Anna Prucnal in Sweet Movie |
Potemkin Sailor: Pierre Clémenti
Capt. Anna Planeta: Anna Prucnal
El Macho: Sami Frey
Mrs. Abplanalpe: Jane Mallett
Jeremiah Muscle: Roy Callender
Mr. Kapital: John Vernon
Mama Communa: Marpessa Dawn
Director: Dusan Makavejev
Screenplay: France Gallagher, Dusan Makavejev, Martin Malina
Cinematography: Pierre Lhomme
Production design: Jocelyn Joly
Film editing: Yann Dedet
Music: Manos Hatzidakis
In the 1933 decision that lifted the ban in the United States on James Joyce's Ulysses, Judge John M. Woolsey dismissed the charges of obscenity, though he found that "in many places the effect of Ulysses on the reader undoubtedly is somewhat emetic." I've never found anything to be "emetic" in Ulysses, certainly not on the level of some of the more queasy moments in Dusan Makavejev's Sweet Movie, which exploits every orifice known to be possessed by human beings, especially in the orgiastic scenes featuring Otto Muehl's commune.
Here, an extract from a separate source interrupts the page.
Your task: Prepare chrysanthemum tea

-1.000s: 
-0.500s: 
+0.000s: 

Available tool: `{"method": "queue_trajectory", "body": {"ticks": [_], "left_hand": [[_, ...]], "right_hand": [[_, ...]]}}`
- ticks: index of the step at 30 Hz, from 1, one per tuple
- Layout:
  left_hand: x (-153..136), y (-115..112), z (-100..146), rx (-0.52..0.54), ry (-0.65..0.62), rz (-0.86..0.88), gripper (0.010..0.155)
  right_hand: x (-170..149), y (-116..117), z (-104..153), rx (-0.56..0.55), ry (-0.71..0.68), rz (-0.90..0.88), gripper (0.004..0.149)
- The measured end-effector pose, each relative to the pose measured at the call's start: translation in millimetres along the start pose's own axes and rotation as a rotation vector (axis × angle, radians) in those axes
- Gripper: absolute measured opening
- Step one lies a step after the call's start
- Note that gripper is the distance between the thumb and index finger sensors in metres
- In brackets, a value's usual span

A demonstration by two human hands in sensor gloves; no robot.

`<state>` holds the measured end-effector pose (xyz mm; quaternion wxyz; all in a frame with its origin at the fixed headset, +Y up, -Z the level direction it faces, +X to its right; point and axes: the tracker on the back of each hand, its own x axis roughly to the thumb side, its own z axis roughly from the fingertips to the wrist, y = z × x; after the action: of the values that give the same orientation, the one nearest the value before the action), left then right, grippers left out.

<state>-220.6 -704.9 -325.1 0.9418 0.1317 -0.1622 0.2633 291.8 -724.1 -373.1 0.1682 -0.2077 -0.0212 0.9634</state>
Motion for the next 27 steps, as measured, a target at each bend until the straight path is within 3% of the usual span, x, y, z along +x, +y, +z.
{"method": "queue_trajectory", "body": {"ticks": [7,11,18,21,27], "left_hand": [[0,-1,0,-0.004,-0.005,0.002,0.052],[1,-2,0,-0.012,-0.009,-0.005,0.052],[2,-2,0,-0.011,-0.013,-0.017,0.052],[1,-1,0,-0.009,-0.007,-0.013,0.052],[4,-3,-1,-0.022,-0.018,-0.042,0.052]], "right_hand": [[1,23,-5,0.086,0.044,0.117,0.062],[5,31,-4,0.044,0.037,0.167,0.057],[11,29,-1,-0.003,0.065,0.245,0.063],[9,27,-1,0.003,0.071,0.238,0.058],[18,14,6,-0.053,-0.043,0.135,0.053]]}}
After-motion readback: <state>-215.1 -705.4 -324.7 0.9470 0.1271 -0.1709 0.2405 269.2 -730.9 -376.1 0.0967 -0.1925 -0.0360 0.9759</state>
As for obscenity, that lies in the eye of the beholder. To my mind, Sweet Movie dallies on the brink of it in the scene in which Anna Prucnal's Captain Anna, scantily clad to say the least, makes what appear to be sexual come-ons to a group of boys aboard her boat called Survival. At moments like this I snap out of the trance of make-believe into which art lures us, and into a realization that the boys in the scene are pre-pubescent actors. There's a layer of child sexual abuse in staging such a scene that I can't quite rise above. Beyond that, however, Sweet Movie does precisely what Makavejev wants it to: It surprises, startles, shocks, overturning most of our expectations of what a movie can and/or should show us. It's valuable for that reason alone. Whether it illuminates or provokes thought in its even-handed assault on both capitalism and communism is another question. It has begun to feel dated, as many avant-garde satires tend to do. But it's also done with a great deal of verve and chutzpah, which never really grow old.